WHAT YOU NEED TO DO. Every line below should be repeated exactly.

Stored items from a collection:
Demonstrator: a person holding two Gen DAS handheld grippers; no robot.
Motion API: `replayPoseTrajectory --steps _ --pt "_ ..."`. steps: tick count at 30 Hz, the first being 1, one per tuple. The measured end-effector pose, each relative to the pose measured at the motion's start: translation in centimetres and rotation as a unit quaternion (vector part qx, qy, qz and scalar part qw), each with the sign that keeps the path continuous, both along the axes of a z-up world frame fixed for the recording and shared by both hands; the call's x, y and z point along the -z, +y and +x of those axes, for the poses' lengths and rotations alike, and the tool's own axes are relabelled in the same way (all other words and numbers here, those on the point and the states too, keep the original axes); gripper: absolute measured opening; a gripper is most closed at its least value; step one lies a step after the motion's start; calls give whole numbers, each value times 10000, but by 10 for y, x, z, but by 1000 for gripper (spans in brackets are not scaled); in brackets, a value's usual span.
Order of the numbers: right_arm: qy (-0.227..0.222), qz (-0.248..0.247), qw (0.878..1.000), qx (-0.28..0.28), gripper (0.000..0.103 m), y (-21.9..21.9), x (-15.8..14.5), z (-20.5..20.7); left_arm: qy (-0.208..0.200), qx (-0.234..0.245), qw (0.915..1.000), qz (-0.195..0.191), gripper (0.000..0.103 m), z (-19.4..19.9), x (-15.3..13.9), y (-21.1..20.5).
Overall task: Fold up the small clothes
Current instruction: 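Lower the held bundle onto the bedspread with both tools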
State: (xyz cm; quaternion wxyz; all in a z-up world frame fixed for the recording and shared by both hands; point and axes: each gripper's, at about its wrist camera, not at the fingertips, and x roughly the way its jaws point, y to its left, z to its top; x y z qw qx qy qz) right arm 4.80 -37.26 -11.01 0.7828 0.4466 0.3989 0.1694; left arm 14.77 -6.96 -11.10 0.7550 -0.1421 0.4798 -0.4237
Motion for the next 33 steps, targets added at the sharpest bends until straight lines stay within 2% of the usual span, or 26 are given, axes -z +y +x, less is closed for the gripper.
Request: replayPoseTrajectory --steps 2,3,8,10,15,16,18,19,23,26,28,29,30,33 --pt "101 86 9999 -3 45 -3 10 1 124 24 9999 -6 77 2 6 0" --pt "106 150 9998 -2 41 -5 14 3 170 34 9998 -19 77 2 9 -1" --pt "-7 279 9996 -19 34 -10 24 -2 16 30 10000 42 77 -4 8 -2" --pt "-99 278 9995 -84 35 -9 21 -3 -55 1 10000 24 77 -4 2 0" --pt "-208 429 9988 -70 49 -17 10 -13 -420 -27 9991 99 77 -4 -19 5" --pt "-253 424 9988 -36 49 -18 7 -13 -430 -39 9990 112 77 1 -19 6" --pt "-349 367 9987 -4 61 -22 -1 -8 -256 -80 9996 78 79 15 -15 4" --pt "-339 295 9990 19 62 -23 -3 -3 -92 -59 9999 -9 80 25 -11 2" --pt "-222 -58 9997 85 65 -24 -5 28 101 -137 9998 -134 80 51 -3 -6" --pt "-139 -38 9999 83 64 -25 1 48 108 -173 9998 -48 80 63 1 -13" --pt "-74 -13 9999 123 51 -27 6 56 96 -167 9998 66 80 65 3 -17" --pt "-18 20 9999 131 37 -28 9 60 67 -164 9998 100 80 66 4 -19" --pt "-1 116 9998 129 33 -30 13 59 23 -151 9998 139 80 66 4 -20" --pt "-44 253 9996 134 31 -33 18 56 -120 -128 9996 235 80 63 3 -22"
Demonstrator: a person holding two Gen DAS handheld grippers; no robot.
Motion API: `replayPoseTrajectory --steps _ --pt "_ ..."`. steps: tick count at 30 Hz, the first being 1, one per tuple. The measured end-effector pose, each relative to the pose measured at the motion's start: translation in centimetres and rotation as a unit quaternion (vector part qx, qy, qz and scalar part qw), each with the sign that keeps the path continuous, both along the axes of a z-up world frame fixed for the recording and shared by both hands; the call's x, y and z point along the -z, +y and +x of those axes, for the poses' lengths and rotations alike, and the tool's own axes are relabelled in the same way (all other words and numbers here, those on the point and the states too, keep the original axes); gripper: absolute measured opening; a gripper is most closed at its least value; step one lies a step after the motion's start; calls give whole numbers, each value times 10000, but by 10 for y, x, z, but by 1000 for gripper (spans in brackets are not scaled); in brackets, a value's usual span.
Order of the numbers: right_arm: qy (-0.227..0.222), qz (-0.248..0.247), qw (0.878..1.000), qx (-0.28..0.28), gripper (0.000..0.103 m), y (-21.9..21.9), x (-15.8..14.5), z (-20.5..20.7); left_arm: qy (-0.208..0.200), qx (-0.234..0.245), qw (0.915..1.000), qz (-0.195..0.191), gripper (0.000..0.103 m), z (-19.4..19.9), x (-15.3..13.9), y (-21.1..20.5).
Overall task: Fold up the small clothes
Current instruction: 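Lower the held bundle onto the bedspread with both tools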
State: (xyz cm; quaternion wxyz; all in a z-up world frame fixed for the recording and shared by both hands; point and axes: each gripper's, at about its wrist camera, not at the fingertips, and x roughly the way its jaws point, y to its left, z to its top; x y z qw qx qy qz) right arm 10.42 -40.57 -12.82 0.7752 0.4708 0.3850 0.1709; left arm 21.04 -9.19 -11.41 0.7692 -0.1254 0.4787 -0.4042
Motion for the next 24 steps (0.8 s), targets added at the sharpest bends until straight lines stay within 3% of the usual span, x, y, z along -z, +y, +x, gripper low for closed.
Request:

SOLUTION TO THE EXERCISE.
Demonstrator: a person holding two Gen DAS handheld grippers; no robot.
Motion API: `replayPoseTrajectory --steps _ --pt "_ ..."`. steps: tick count at 30 Hz, the first being 1, one per tuple. The measured end-effector pose, each relative to the pose measured at the motion's start: translation in centimetres and rotation as a unit quaternion (vector part qx, qy, qz and scalar part qw), each with the sign that keeps the path continuous, both along the axes of a z-up world frame fixed for the recording and shared by both hands; the call's x, y and z point along the -z, +y and +x of those axes, for the poses' lengths and rotations alike, and the tool's own axes are relabelled in the same way (all other words and numbers here, those on the point and the states too, keep the original axes); gripper: absolute measured opening; a gripper is most closed at its least value; step one lies a step after the motion's start; calls give whole numbers, each value times 10000, but by 10 for y, x, z, but by 1000 for gripper (spans in brackets are not scaled); in brackets, a value's usual span.
Order of the numbers: right_arm: qy (-0.227..0.222), qz (-0.248..0.247), qw (0.878..1.000), qx (-0.28..0.28), gripper (0.000..0.103 m), y (-21.9..21.9), x (-15.8..14.5), z (-20.5..20.7); left_arm: qy (-0.208..0.200), qx (-0.234..0.245), qw (0.915..1.000), qz (-0.195..0.191), gripper (0.000..0.103 m), z (-19.4..19.9), x (-15.3..13.9), y (-21.1..20.5).
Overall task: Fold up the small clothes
Current instruction: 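Lower the held bundle onto the bedspread with both tools
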State: (xyz cm; quaternion wxyz; all in a z-up world frame fixed for the recording and shared by both hands; point and axes: each gripper's, at about its wrist camera, not at the fingertips, and x roughly the way its jaws point, y to its left, z to its top; x y z qw qx qy qz) right arm 4.80 -37.26 -11.01 0.7828 0.4466 0.3989 0.1694; left arm 14.77 -6.96 -11.10 0.7550 -0.1421 0.4798 -0.4237
Motion for the next 33 steps, targets added at the sharpest bends until straight lines stay within 2% of the usual span, or 26 are given, axes -z +y +x, less is closed for the gripper.
Request: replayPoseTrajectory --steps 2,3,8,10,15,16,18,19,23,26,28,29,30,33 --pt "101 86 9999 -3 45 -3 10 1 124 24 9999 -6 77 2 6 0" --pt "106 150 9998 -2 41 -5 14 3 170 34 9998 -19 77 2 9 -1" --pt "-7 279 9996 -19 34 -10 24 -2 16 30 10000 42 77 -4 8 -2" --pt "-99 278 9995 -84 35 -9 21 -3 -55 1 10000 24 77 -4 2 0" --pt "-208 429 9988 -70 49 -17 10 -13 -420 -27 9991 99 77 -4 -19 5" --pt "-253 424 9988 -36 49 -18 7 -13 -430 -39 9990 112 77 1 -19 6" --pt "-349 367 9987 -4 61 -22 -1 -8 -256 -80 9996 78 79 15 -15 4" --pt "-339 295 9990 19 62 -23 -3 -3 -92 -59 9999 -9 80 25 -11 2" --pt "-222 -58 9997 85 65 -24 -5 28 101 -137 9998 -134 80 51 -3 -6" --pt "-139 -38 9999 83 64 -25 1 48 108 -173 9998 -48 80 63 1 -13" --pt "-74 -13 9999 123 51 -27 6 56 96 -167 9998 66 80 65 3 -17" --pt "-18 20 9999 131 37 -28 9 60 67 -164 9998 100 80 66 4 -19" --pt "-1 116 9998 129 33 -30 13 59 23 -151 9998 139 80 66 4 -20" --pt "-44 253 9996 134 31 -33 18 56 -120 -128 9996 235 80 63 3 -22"
Demonstrator: a person holding two Gen DAS handheld grippers; no robot.
Motion API: `replayPoseTrajectory --steps _ --pt "_ ..."`. steps: tick count at 30 Hz, the first being 1, one per tuple. The measured end-effector pose, each relative to the pose measured at the motion's start: translation in centimetres and rotation as a unit quaternion (vector part qx, qy, qz and scalar part qw), each with the sign that keeps the path continuous, both along the axes of a z-up world frame fixed for the recording and shared by both hands; the call's x, y and z point along the -z, +y and +x of those axes, for the poses' lengths and rotations alike, and the tool's own axes are relabelled in the same way (all other words and numbers here, those on the point and the states too, keep the original axes); gripper: absolute measured opening; a gripper is most closed at its least value; step one lies a step after the motion's start; calls give whole numbers, each value times 10000, but by 10 for y, x, z, but by 1000 for gripper (spans in brackets are not scaled); in brackets, a value's usual span.
Order of the numbers: right_arm: qy (-0.227..0.222), qz (-0.248..0.247), qw (0.878..1.000), qx (-0.28..0.28), gripper (0.000..0.103 m), y (-21.9..21.9), x (-15.8..14.5), z (-20.5..20.7); left_arm: qy (-0.208..0.200), qx (-0.234..0.245), qw (0.915..1.000), qz (-0.195..0.191), gripper (0.000..0.103 m), z (-19.4..19.9), x (-15.3..13.9), y (-21.1..20.5).
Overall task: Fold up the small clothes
Current instruction: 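Lower the held bundle onto the bedspread with both tools
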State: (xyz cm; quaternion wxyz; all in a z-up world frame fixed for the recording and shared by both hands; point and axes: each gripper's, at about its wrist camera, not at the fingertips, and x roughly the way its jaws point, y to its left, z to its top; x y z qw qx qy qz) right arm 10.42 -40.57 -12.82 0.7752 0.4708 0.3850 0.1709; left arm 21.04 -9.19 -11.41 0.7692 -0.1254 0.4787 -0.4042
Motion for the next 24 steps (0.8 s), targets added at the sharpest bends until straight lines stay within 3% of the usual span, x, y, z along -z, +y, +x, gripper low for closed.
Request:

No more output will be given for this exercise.